Buckingham Towns: Planterstown
View from Planterstown, Photo by Joanne Yeck
Not all of Buckingham County’s river towns dotted the James River. The Appomattox River offered a potential transportation route to those living in the southern part of the county. In the 1790s, when many river towns were established in central Virginia, several Buckingham planters planned one on the Appomattox. On January 15, 1798 the Virginia General Assembly passed the following act:
Be it enacted by the General Assembly, that 25 acres of land, the property of Ichabod Hunter and John Epperson, lying at the Cutbanks in the County of Buckingham, shall be, and they are hereby invested in William Perkins, Jr., Charles Yancey, John Johns, Joel Watkins, Daniel Moseley, Henry Flood, Nathaniel Lancaster, Robert Kelso, Anthony Winston, Stephen Pettus, Gentlemen, trustees, to be by them or a majority of them, laid off into lots of half an acre each, with convenient streets, shall be and is hereby allowed the owners of lots in Planterstown, in Buckingham County, to improve the same in manner required by law.

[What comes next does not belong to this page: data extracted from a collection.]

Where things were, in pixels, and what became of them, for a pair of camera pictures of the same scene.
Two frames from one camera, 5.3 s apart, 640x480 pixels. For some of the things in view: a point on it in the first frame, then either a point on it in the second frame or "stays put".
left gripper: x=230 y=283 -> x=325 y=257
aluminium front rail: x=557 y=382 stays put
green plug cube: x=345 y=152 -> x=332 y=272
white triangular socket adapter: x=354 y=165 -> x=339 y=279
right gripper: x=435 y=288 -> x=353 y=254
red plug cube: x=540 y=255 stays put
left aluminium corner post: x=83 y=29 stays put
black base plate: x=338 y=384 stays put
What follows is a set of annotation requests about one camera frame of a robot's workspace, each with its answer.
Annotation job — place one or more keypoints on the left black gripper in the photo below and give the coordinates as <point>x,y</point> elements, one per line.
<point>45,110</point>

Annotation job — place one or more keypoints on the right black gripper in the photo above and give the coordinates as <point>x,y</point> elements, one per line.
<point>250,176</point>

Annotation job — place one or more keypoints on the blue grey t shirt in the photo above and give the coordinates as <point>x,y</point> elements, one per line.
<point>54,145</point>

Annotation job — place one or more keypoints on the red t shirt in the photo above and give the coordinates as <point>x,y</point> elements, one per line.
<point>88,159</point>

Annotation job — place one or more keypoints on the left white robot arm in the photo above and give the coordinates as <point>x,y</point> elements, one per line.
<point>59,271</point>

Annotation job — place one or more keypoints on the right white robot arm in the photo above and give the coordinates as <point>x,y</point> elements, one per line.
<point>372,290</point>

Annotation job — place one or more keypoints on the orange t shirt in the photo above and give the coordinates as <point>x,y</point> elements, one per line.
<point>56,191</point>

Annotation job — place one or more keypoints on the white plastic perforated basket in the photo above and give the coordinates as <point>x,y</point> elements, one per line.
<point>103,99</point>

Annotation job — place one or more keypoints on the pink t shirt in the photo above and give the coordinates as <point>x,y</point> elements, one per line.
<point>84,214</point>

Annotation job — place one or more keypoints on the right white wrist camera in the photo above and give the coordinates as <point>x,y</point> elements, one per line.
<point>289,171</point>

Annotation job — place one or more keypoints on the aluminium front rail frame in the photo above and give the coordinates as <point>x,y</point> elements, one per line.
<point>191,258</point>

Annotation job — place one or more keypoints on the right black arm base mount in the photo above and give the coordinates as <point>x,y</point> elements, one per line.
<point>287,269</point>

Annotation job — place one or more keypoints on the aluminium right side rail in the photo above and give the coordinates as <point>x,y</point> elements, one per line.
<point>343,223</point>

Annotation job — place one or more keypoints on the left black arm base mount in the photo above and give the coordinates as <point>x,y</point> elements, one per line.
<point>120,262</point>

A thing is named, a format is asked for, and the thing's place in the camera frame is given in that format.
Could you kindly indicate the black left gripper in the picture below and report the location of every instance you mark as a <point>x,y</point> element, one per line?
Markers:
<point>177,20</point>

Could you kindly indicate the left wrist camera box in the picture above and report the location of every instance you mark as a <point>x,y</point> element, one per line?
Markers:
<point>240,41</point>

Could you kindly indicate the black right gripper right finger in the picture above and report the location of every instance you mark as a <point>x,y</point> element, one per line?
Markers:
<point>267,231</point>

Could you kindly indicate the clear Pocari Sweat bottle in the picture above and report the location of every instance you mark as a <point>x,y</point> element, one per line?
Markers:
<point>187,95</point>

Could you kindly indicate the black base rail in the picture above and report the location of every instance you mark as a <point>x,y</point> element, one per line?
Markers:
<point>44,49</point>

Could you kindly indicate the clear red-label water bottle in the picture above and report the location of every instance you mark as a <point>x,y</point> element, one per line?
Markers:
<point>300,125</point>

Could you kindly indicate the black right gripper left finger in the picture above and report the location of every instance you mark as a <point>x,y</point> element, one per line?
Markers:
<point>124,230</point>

In 1937, Elizabeth McCraw wrote two surveys about the Planterstown site for the Virginia Historical Inventory. She described the location as south from New Store, 4.2 miles on Route #609, thence east .4 of a mile on private road. One survey was simply called “Planterstown.” It focused on a single house, once owned by the Gilliam family. At that time, this last standing structure of Planterstown was in poor repair.
Here on the “Planterstown” property was situated an old colonial town just below the site of the Cut Bank Bridge that used to span the river at that place. A charter was secured and the town laid off but never seemed to have grown beyond a store and a couple of tobacco warehouses. Just above the town site is the old homestead, also known as the old Gilliam home.… The place was in the Gilliam family until 1920.
A great bit of history. Can you map the location?
A map locating Planterstown coming up in the next Planterstown post. Stay tuned….
I’ll do some research about the current owners. More about Planterstown to come!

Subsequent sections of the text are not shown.